L1, L2, L3, and L4 were excluded from DXA in 8.7% (87/995), 9.9% (99/995), 32.3% (321/995), and 42.6% (424/995) patients, respectively. The SVM had a higher area under the curve (AUC = 0.803) than the NN (AUC = 0.589) for predicting whether L1 would be excluded from DXA analysis (P = 0.015) in the test dataset. The SVM was better than the NN for predicting whether L2 (AUC = 0.757 compared to AUC = 0.478), L3 (AUC = 0.699 compared to AUC = 0.555), or L4 (AUC = 0.751 compared to AUC = 0.639) were excluded from DXA analysis.

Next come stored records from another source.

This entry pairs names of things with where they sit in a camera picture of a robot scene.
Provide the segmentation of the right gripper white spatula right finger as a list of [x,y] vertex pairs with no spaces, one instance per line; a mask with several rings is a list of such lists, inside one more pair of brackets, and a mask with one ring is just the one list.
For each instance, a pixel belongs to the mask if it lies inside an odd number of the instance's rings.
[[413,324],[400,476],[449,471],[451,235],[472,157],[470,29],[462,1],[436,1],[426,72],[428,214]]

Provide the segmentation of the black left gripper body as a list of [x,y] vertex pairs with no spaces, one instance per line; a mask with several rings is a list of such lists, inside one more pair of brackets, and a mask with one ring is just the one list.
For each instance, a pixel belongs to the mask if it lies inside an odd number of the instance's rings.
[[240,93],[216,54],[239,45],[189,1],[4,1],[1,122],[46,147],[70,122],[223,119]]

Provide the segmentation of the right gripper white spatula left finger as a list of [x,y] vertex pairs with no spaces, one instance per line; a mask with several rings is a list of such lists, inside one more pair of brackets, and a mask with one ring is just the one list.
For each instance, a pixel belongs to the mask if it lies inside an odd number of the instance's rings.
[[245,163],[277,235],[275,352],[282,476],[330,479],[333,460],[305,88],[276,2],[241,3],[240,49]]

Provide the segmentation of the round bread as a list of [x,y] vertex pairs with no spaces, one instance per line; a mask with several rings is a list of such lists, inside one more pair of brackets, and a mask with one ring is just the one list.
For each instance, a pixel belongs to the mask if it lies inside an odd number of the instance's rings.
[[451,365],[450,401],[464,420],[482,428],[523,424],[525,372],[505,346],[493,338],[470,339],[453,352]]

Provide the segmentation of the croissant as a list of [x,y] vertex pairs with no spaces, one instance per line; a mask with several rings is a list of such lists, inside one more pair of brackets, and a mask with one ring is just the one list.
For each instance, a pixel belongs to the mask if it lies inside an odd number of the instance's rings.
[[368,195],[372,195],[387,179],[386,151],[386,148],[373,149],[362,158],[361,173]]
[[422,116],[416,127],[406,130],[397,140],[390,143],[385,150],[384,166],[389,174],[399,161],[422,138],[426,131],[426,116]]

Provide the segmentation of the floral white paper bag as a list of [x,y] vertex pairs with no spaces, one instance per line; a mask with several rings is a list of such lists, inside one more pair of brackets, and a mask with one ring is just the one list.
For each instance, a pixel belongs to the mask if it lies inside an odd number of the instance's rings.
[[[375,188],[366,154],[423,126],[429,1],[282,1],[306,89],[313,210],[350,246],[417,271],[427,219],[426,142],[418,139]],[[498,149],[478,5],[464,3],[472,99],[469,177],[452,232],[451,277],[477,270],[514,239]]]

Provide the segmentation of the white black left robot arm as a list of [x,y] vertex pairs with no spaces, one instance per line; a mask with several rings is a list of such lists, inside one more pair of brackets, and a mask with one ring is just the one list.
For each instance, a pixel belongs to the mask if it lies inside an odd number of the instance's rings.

Machine learning algorithms could be used to identify which lumbar vertebrae would be excluded from DXA analysis and should not be used for opportunistic CT screening analysis. The SVM was better than the NN for identifying which lumbar vertebra should not be used for opportunistic CT screening analysis.
如果双能 X 射线吸收法(DXA)分析的骨密度(BMD)T 评分估计与其他腰椎 BMD T 评分估计不一致,有时会排除一个或多个椎体进行分析。本研究的目的是建立一个机器学习框架,根据椎体的计算机断层扫描(CT)衰减来识别哪些椎体将被排除在 DXA 分析之外。
回顾性分析了 995 名年龄在 50 岁及以上的患者(69.0%为女性),这些患者在 1 年内均进行了腹部/骨盆 CT 扫描和 DXA 检查。使用 3D-Slicer 对每个椎体进行容积半自动分割,以获得每个椎体的 CT 衰减。创建基于腰椎 CT 衰减的放射组学特征。数据被随机分为训练/验证(90%)和测试数据集(10%)。我们使用了两种多变量机器学习模型:支持向量机(SVM)和神经网络(NN)来预测哪些椎体将被排除在 DXA 分析之外。
L1、L2、L3 和 L4 椎体在 8.7%(87/995)、9.9%(99/995)、32.3%(321/995)和 42.6%(424/995)的患者中被排除在 DXA 分析之外。在测试数据集中,SVM 预测 L1 是否会被排除在 DXA 分析之外的曲线下面积(AUC)高于 NN(AUC=0.589)(P=0.015)。SVM 预测 L2(AUC=0.757 与 AUC=0.478)、L3(AUC=0.699 与 AUC=0.555)或 L4(AUC=0.751 与 AUC=0.639)是否被排除在 DXA 分析之外的效果优于 NN。
机器学习算法可用于识别哪些腰椎椎体将被排除在 DXA 分析之外,不应用于机会性 CT 筛查分析。SVM 比 NN 更适合用于识别哪些腰椎椎体不应用于机会性 CT 筛查分析。